# Teddy Bears Nursery, Lincoln - June 2012



## UrbanX (Jul 4, 2012)

Not a massive amount to say about this place. It’s part of the old asylum, but was abandoned at a completely different era. It’s near mint. In fact I’d go as far to say the carpets in here were cleaner than my own house. 

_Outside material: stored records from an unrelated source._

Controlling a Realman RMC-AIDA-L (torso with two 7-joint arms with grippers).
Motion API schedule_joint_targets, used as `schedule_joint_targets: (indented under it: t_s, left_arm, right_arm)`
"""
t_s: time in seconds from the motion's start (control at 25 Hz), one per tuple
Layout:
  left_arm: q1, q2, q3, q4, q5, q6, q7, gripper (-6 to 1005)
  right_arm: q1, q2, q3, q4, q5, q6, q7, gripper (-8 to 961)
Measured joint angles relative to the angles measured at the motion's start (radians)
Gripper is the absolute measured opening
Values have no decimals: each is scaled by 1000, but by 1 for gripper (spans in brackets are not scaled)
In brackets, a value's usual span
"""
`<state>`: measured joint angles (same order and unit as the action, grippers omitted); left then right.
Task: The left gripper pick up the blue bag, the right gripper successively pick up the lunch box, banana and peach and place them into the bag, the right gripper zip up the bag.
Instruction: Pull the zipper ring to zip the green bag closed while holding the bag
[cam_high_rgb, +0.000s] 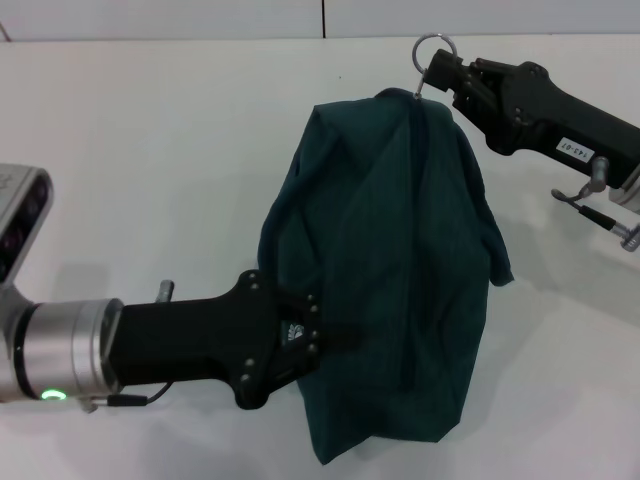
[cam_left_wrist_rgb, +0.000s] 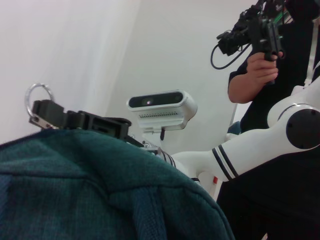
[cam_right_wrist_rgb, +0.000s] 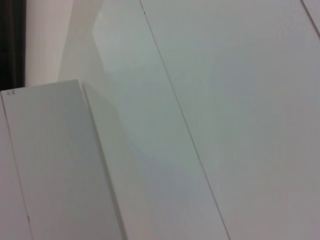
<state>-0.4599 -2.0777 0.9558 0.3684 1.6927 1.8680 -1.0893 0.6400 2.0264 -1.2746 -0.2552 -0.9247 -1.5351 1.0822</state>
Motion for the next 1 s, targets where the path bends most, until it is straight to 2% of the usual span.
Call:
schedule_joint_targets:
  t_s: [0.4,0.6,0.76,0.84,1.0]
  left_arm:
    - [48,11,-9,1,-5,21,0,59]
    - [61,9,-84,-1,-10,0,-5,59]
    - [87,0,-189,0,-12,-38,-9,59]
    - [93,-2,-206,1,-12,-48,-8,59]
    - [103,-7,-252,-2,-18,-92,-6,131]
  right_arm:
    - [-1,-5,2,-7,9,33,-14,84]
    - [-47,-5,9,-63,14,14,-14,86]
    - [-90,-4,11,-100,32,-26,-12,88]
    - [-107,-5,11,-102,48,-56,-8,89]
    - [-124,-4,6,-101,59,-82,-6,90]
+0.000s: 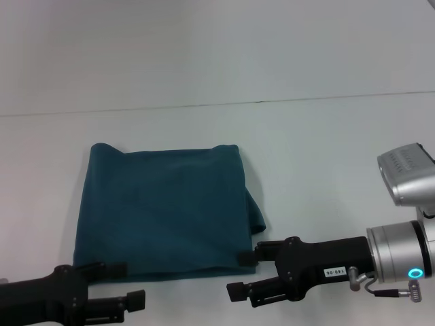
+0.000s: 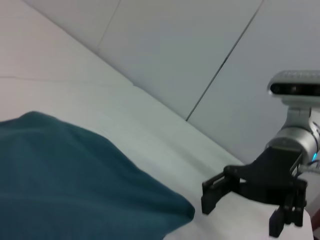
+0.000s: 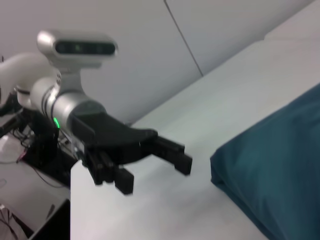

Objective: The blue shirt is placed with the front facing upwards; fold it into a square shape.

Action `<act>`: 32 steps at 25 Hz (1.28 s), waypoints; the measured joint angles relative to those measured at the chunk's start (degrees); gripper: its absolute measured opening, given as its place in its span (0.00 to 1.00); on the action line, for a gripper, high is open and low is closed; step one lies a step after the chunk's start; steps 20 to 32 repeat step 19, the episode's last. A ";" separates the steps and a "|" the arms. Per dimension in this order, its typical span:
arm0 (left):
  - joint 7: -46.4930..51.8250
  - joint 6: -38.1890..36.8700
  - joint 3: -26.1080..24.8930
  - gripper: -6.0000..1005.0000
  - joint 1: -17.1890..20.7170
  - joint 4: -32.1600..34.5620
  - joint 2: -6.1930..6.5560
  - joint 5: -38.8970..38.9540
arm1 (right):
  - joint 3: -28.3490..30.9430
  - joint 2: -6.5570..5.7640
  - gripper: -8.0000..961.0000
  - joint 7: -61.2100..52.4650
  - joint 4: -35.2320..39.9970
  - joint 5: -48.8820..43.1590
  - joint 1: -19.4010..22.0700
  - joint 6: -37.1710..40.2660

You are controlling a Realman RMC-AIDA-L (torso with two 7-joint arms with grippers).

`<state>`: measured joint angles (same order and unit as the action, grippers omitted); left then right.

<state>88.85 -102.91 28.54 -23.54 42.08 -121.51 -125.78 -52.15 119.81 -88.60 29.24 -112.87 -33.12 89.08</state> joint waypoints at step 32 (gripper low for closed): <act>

Visited with the great Priority 7, The enthusiastic HeadFlux, and the ever prolific UE-OMJ 












Victorian Crib:

























There is attached accommodation to the nursery: 


























Cheers for looking.


----------



## barney88 (Jul 4, 2012)

Nice, didn't know about this bit. Doing st johns again soon


----------



## sonyes (Jul 4, 2012)

Great pics, especially that 1st shot


----------



## UE-OMJ (Jul 4, 2012)

It's not the easiest bit to find, but it's definitely there and well worth a look.


----------



## Priority 7 (Jul 4, 2012)

Nice work UrbanX and many thanks for guiding us around the perilous floors  Good to meet Headflux too the only guy I know who complained his jeans were too tight for access points (Unlike me complaining that my stomach wont make it through  )


----------



## UrbanX (Jul 4, 2012)

Cheers for the ace company guys, thought I'd post this one separate from my asylum pics as its just so different!


----------



## kehumff (Jul 4, 2012)

Nice set of pics, sounds like you had a blast....


----------



## UEP-Wales (Jul 5, 2012)

Lovely, truly lovely...


----------



## UE-OMJ (Jul 5, 2012)

Still hard to believe that is part of an old and VERY derelict asylum.


----------



## strider8173 (Jul 5, 2012)

Why are all the coolest places so far from me, all the asylums this end are over priced apartments now. Guess I'll be putting some mileage on the car. Great pics.


----------



## UE-OMJ (Jul 5, 2012)

strider8173 said:


> Why are all the coolest places so far from me, all the asylums this end are over priced apartments now. Guess I'll be putting some mileage on the car. Great pics.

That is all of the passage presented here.